Final One
- Date: December 17, 2016
- Venue: Inglewood Forum, Inglewood, California, U.S.
- Title(s) on the line: WBC International light heavyweight title

Tale of the tape
- Boxer: Bernard Hopkins / Joe Smith Jr.
- Nickname: The Executioner / The Beast
- Hometown: Philadelphia, Pennsylvania, U.S. / Long Island, New York, U.S.
- Purse: $800,000 / $140,000
- Pre-fight record: 55–7–2 (32 KO) / 22–1 (18 KO)
- Age: 51 years, 11 months / 27 years, 2 months
- Height: 6 ft 1 in (185 cm) / 6 ft 0 in (183 cm)
- Weight: 174 lb (79 kg) / 175 lb (79 kg)
- Style: Orthodox / Orthodox
- Recognition: 2-division world champion / WBC International light heavyweight champion

Result
- Smith Jr. wins via 8th-round TKO

= Bernard Hopkins vs. Joe Smith Jr. =

Boxing match

Bernard Hopkins vs. Joe Smith Jr., billed as Final One, was a professional boxing match contested on December 17, 2016, for the WBC International light heavyweight title.

==Background==
Hopkins' previous fight had come over two years prior when he defended his WBA (super) and IBF in a unification bout against WBO light heavyweight champion Sergey Kovalev. Hopkins was knocked down in the opening round and would go on to suffer an extremely lopsided unanimous decision loss as he lost all 12 rounds on the judge's scorecards.
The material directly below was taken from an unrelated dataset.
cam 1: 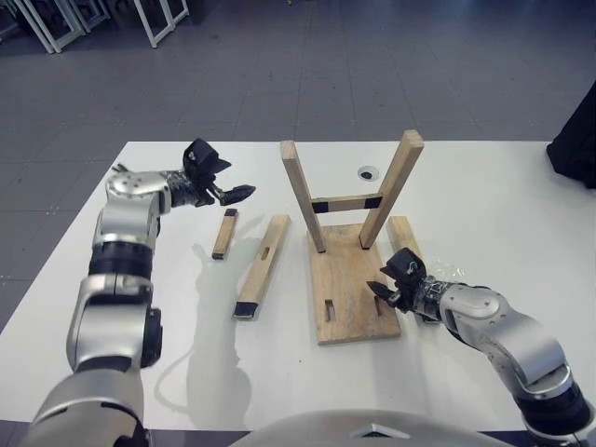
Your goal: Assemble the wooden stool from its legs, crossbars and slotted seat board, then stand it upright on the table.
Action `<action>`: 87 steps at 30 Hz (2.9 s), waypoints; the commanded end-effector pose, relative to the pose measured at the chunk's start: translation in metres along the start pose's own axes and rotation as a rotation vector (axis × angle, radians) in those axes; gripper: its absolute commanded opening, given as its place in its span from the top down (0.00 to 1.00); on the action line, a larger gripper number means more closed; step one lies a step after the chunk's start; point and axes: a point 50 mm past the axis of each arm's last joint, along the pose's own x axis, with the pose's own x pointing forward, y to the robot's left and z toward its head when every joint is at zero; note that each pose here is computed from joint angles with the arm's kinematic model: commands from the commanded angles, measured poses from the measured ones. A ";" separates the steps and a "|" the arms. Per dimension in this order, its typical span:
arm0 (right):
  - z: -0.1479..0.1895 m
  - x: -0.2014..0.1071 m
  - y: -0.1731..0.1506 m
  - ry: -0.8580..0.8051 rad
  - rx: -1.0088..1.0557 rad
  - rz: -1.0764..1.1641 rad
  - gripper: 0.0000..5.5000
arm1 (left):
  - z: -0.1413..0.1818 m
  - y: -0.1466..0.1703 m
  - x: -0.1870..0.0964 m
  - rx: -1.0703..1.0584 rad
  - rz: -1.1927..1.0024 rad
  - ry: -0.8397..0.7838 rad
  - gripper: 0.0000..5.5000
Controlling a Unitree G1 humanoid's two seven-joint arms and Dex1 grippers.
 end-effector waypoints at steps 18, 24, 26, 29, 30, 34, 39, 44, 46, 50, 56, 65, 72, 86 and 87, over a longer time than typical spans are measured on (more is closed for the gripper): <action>0.018 -0.008 -0.009 -0.069 0.002 -0.071 0.63 | -0.154 -0.086 -0.033 -0.565 0.385 0.410 0.33; 0.023 -0.010 -0.013 -0.056 -0.026 -0.037 0.63 | -0.174 -0.106 -0.038 -0.600 0.408 0.448 0.50; 0.023 -0.011 -0.014 -0.046 -0.037 -0.022 0.63 | -0.181 -0.116 -0.041 -0.607 0.410 0.462 0.55; 0.027 -0.013 -0.019 -0.045 -0.053 -0.018 0.63 | -0.189 -0.125 -0.046 -0.632 0.421 0.471 0.62; 0.029 -0.013 -0.021 -0.046 -0.056 -0.019 0.63 | -0.191 -0.127 -0.046 -0.642 0.423 0.475 0.65; 0.032 -0.013 -0.023 -0.049 -0.057 -0.020 0.63 | -0.198 -0.130 -0.047 -0.672 0.420 0.474 0.75; 0.038 -0.010 -0.025 -0.066 -0.056 -0.020 0.63 | -0.185 -0.123 -0.044 -0.641 0.454 0.343 0.76; 0.051 -0.012 -0.029 -0.141 0.016 -0.030 0.63 | -0.105 -0.104 -0.050 -0.466 0.658 -0.188 0.76; 0.059 -0.014 -0.034 -0.193 0.083 -0.025 0.63 | -0.061 -0.112 -0.055 -0.319 0.644 -0.367 0.76; 0.100 -0.026 -0.031 -0.455 0.306 0.190 0.63 | 0.041 -0.140 -0.061 -0.096 0.499 -0.717 0.76; 0.142 -0.039 -0.036 -0.639 0.463 0.481 0.63 | 0.080 -0.159 -0.053 0.006 0.266 -0.793 0.76; 0.167 -0.028 -0.036 -0.683 0.517 0.534 0.63 | 0.074 -0.176 -0.035 -0.017 0.086 -0.742 0.76; 0.180 -0.028 -0.042 -0.733 0.528 0.556 0.63 | 0.072 -0.183 -0.031 -0.021 0.034 -0.722 0.76; 0.188 -0.024 -0.050 -0.730 0.563 0.557 0.85 | 0.068 -0.190 -0.028 -0.030 0.012 -0.701 0.76; 0.188 -0.024 -0.050 -0.730 0.566 0.559 0.88 | 0.067 -0.190 -0.028 -0.030 0.013 -0.700 0.76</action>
In a post-fight interview following the fight the almost 50-year old Hopkins revealed that he was "50-50" in regards to retirement and when asked to elaborate his plans later in the night at the post-fight press conference stated "Asking me to fight right now is just like asking a woman that just was in nine-hour labor if she was going to have another baby." Only three days after his loss to Kovalev, Hopkins ended any retirement speculation and announced plans to fight "one more time."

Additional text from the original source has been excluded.